What to do => Transcribe the listing below only from the line with "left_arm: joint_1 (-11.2" up to and including the line with "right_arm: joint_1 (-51".

"""

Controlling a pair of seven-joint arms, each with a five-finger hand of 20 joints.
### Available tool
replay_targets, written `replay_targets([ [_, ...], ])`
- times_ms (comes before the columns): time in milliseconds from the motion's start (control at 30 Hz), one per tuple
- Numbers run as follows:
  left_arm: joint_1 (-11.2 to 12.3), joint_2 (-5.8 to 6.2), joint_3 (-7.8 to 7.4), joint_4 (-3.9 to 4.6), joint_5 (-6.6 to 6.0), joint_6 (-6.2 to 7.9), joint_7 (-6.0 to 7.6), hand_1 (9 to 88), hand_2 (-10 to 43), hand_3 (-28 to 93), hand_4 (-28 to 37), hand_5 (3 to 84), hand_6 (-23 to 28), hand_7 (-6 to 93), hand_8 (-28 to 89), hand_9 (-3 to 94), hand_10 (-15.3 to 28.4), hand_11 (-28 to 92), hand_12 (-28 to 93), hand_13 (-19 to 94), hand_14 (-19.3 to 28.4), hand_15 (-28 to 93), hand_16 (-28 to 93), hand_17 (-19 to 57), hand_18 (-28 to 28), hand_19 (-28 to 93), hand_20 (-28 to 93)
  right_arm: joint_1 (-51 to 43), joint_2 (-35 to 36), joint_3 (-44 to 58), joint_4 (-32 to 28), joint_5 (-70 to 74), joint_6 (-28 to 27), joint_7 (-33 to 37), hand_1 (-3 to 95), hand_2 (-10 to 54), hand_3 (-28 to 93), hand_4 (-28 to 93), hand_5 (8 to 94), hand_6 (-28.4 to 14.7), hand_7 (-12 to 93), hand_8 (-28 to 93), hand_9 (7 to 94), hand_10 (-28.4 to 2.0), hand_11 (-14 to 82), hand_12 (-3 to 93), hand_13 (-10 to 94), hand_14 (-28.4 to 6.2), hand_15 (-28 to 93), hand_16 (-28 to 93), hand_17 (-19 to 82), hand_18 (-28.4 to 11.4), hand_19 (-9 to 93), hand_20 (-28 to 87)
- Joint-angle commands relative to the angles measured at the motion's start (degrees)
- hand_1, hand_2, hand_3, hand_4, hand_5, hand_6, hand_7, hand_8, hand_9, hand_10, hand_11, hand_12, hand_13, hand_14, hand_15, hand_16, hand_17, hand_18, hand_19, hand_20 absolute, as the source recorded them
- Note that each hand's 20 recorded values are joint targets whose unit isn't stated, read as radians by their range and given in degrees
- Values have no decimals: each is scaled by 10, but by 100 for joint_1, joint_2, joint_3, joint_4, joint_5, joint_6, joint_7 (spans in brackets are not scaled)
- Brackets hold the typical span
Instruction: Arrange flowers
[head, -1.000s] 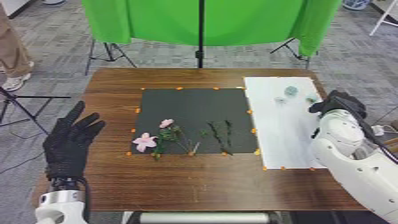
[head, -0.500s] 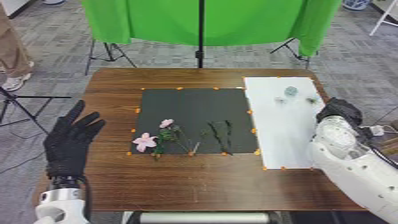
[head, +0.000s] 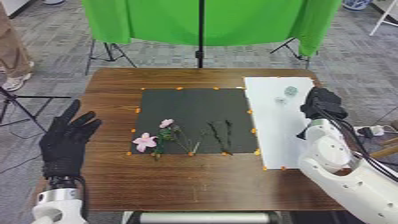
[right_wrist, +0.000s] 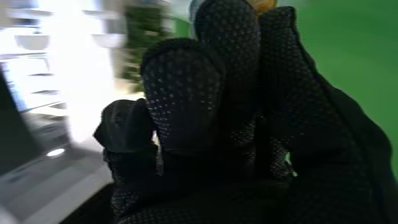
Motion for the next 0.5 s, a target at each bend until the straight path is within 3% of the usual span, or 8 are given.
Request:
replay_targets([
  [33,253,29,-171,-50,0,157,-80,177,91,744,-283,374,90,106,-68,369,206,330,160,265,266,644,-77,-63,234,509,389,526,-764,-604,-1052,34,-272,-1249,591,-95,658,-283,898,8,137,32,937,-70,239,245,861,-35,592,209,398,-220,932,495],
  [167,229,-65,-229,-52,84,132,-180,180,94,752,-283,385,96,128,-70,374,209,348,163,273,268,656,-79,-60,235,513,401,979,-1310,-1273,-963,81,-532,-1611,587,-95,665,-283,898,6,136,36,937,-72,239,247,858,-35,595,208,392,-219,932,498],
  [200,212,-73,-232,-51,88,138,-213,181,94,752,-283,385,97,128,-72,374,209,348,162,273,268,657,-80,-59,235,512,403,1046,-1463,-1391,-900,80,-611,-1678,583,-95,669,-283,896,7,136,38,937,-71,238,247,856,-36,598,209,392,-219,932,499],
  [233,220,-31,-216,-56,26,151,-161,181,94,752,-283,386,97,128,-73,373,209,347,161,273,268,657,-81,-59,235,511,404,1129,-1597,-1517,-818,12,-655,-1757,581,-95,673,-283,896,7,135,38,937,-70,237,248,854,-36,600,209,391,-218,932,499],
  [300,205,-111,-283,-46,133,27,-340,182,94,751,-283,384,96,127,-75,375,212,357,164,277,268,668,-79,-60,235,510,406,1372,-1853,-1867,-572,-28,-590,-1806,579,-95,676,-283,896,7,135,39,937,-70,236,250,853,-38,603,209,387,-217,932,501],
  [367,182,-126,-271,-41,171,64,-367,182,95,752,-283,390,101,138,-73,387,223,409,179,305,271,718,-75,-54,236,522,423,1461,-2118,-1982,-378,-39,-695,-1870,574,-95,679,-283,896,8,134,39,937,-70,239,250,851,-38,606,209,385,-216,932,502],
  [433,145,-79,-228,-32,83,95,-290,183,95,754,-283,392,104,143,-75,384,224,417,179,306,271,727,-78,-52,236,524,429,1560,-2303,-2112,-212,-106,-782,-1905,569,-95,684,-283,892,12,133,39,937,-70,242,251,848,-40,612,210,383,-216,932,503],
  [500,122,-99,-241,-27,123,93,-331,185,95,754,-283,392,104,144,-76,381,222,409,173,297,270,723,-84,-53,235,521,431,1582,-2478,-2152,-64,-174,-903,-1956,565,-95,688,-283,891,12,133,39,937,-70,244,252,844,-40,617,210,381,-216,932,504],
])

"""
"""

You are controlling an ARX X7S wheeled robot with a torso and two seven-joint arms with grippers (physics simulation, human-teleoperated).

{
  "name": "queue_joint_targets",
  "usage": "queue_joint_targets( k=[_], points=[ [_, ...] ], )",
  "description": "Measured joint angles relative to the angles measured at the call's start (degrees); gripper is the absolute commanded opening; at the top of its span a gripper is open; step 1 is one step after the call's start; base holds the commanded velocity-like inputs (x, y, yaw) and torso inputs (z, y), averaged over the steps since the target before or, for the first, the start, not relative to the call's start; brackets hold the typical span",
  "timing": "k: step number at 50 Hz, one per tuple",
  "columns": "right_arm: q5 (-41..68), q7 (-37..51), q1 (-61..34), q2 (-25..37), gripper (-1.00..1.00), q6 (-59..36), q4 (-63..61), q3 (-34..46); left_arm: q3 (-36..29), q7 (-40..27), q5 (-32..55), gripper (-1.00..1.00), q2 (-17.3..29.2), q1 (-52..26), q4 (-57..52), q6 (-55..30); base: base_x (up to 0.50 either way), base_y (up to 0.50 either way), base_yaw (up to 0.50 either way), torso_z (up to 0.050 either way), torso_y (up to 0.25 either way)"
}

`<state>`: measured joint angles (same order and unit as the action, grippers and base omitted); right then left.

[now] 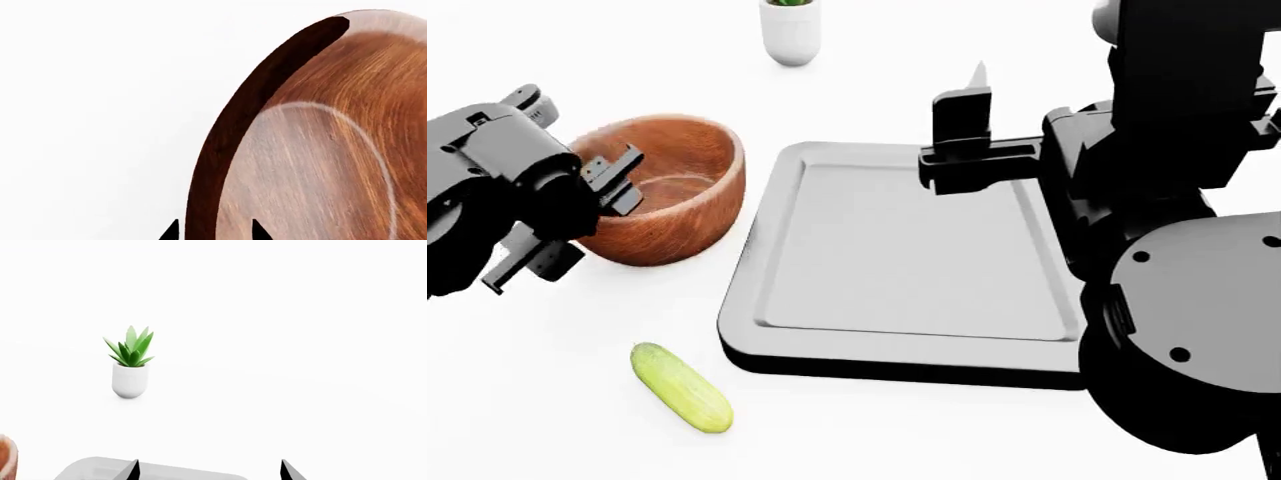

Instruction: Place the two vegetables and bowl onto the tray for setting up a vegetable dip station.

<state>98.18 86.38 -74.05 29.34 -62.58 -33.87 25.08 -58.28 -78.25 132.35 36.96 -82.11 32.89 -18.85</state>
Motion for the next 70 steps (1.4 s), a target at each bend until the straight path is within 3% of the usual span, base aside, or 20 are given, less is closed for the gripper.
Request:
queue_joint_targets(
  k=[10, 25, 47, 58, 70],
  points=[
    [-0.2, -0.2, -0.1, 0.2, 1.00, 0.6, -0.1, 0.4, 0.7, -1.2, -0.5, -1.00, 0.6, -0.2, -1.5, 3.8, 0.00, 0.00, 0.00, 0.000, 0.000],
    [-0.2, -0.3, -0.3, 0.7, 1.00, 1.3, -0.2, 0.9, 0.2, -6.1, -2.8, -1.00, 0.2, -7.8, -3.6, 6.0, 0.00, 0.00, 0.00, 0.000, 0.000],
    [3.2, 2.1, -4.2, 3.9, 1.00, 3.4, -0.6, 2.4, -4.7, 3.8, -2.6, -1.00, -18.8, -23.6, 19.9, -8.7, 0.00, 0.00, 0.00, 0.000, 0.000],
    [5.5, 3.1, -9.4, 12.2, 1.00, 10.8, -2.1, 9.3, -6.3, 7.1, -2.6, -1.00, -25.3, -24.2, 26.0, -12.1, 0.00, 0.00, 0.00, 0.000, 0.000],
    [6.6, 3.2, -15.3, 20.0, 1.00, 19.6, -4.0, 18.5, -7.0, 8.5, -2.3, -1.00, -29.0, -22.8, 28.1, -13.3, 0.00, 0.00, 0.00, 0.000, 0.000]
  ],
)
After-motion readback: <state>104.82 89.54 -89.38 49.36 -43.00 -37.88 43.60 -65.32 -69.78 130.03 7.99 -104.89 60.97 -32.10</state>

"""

Result of the task =>
  left_arm: joint_1 (-11.2 to 12.3), joint_2 (-5.8 to 6.2), joint_3 (-7.8 to 7.4), joint_4 (-3.9 to 4.6), joint_5 (-6.6 to 6.0), joint_6 (-6.2 to 7.9), joint_7 (-6.0 to 7.6), hand_1 (9 to 88), hand_2 (-10 to 43), hand_3 (-28 to 93), hand_4 (-28 to 37), hand_5 (3 to 84), hand_6 (-23 to 28), hand_7 (-6 to 93), hand_8 (-28 to 89), hand_9 (-3 to 94), hand_10 (-15.3 to 28.4), hand_11 (-28 to 92), hand_12 (-28 to 93), hand_13 (-19 to 94), hand_14 (-19.3 to 28.4), hand_15 (-28 to 93), hand_16 (-28 to 93), hand_17 (-19 to 57), hand_18 (-28 to 28), hand_19 (-28 to 93), hand_20 (-28 to 93)
  right_arm: joint_1 (-51 to 43), joint_2 (-35 to 36), joint_3 (-44 to 58), joint_4 (-32 to 28), joint_5 (-70 to 74), joint_6 (-28 to 27), joint_7 (-33 to 37), hand_1 (-3 to 95), hand_2 (-10 to 54), hand_3 (-28 to 93), hand_4 (-28 to 93), hand_5 (8 to 94), hand_6 (-28.4 to 14.7), hand_7 (-12 to 93), hand_8 (-28 to 93), hand_9 (7 to 94), hand_10 (-28.4 to 2.0), hand_11 (-14 to 82), hand_12 (-3 to 93), hand_13 (-10 to 94), hand_14 (-28.4 to 6.2), hand_15 (-28 to 93), hand_16 (-28 to 93), hand_17 (-19 to 82), hand_18 (-28.4 to 11.4), hand_19 (-9 to 93), hand_20 (-28 to 87)

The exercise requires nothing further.